Se perder algumas dessas legendas, o governo deve sangrar, mas ainda não estará ferido de morte. O golpe de misericórdia, dizem articulistas, viria caso o PSDB, principal aliado de Temer desde o início, decida debandar. “Toda a força do Temer se concentra no Congresso Nacional, pois tem baixa popularidade junto à população. Se ele perder apoio do Congresso, perde sua base de sustentação e a capacidade de se manter no poder”, diz Juliano Griebeler, diretor de relações governamentais da consultoria Barral M Jorge.
O ministro Bruno Araújo (PE), de Cidades, chegou a avisar aliados que entregaria o cargo na quinta, mas foi aconselhado pela cúpula do partido a permanecer até que o partido tomasse uma posição oficial. Caso os tucanos, com 47 deputados e 11 senadores, façam sua revoada, o efeito cascata tende a ser irrecuperável. Na esteira, o Democratas, com 29 parlamentares na Câmara e quatro no Senado, pode anunciar sua saída.
“Temer ficou refém dos fatos e assim não consegue caminhar na agenda reformista. O compromisso do partido tem que ser com as reformas, não com o governo”, diz um deputado do partido, que defende a saída da base. “O governo vai cair, a agenda tem que ficar.” A reunião para a decisão do do futuro da sigla está marcada para terça-feira.
O líder da bancada do PSDB na Câmara, deputado Ricardo Tripoli (SP), diz que é preciso tempo para que se compreenda o que está acontecendo. “É necessário que se tenha um período para o presidente se explicar”, diz. Perguntado sobre quanto tempo, visto que o país está em uma crise institucional grave, responde que “não muito”. “Não é coisa de meses, mas é preciso ter prudência”, ressalta, apontando que novos direcionamentos somente após a reunião de terça.

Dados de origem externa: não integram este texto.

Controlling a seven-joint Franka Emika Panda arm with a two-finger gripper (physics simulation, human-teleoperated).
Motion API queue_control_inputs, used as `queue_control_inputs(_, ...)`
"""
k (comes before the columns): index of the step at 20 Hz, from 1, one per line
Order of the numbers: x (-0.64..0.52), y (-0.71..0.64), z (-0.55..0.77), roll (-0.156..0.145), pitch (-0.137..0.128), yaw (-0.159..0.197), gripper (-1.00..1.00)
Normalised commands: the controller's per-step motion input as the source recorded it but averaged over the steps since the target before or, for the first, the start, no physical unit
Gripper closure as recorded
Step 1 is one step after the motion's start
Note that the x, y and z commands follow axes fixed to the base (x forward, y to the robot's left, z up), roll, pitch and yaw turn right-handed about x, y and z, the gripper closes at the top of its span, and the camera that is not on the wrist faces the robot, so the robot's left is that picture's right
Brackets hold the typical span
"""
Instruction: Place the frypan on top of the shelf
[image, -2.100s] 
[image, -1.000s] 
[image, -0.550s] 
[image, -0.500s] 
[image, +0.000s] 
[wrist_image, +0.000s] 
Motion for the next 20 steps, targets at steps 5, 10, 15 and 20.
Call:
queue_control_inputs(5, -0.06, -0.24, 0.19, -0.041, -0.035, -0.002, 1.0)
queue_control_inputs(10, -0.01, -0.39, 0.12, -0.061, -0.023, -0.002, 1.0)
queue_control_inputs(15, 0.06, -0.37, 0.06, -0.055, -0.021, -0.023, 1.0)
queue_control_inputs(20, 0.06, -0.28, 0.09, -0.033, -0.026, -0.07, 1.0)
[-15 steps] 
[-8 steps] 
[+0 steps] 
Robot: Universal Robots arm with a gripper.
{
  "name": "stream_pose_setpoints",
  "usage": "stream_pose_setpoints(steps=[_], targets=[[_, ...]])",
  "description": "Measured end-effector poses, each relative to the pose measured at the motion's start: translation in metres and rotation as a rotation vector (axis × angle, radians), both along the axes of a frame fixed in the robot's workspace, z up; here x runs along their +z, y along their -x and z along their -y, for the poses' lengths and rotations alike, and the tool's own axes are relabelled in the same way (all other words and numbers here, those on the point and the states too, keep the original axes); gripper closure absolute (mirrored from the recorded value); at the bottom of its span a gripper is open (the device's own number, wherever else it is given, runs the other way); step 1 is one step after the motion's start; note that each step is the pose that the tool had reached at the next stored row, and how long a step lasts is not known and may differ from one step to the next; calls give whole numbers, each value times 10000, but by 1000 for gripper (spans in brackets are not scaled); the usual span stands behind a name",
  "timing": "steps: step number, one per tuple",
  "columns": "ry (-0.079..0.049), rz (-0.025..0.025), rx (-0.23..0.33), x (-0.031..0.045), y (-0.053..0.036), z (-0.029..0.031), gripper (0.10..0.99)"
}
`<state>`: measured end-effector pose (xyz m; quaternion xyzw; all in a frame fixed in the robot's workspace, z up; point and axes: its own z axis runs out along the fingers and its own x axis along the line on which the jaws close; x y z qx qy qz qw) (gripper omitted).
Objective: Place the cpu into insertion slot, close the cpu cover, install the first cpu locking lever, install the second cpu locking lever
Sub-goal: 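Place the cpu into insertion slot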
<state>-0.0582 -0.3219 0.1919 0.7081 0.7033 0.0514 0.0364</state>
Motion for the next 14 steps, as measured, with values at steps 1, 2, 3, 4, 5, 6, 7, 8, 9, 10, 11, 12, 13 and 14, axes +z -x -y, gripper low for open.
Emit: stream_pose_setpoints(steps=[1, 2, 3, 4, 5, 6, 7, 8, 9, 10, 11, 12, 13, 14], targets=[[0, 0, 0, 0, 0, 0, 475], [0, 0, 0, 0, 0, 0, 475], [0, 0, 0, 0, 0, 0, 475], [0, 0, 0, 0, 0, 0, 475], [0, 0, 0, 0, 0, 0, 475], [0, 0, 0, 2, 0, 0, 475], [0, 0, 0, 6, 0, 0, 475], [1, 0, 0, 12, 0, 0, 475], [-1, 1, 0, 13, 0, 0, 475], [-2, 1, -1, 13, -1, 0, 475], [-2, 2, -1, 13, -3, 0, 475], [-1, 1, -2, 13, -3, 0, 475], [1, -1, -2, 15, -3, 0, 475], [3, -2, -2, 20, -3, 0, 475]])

Um grupo de 12 deputados da sigla, liderados por João Gualberto (PSDB-BA), vai pedir a saída do partido da base já na reunião. "Vamos pressionar, claro. Não tem como ficar neste governo. Qual é a diferença para o PT?", questionou Gualberto, em entrevista ao Estado de S. Paulo. Outro deputado tucano disse a EXAME que acredita que o posicionamento deve ser majoritário, pelo menos na bancada da Câmara.
O governo tenta pressionar, minimizando os dissidentes e dizendo que ainda é cedo para que o PSDB saia. “Claro que, diante da situação, existem dois ou três deputados que querem sair, mas o partido está firme conosco. Esses dissidentes são, principalmente, os novos, que não tem a consciência da gravidade econômica do país”, diz o deputado Perondi. “Perondi minimiza quem quer sair porque fala pelo governo. Políticos novos são menos apegados a cargos do que eles”, diz um tucano. O governo definiu suas táticas para a batalha, mas a guerra, como visto, está longe de estar definida. A semana vai começar imprevisível em Brasília.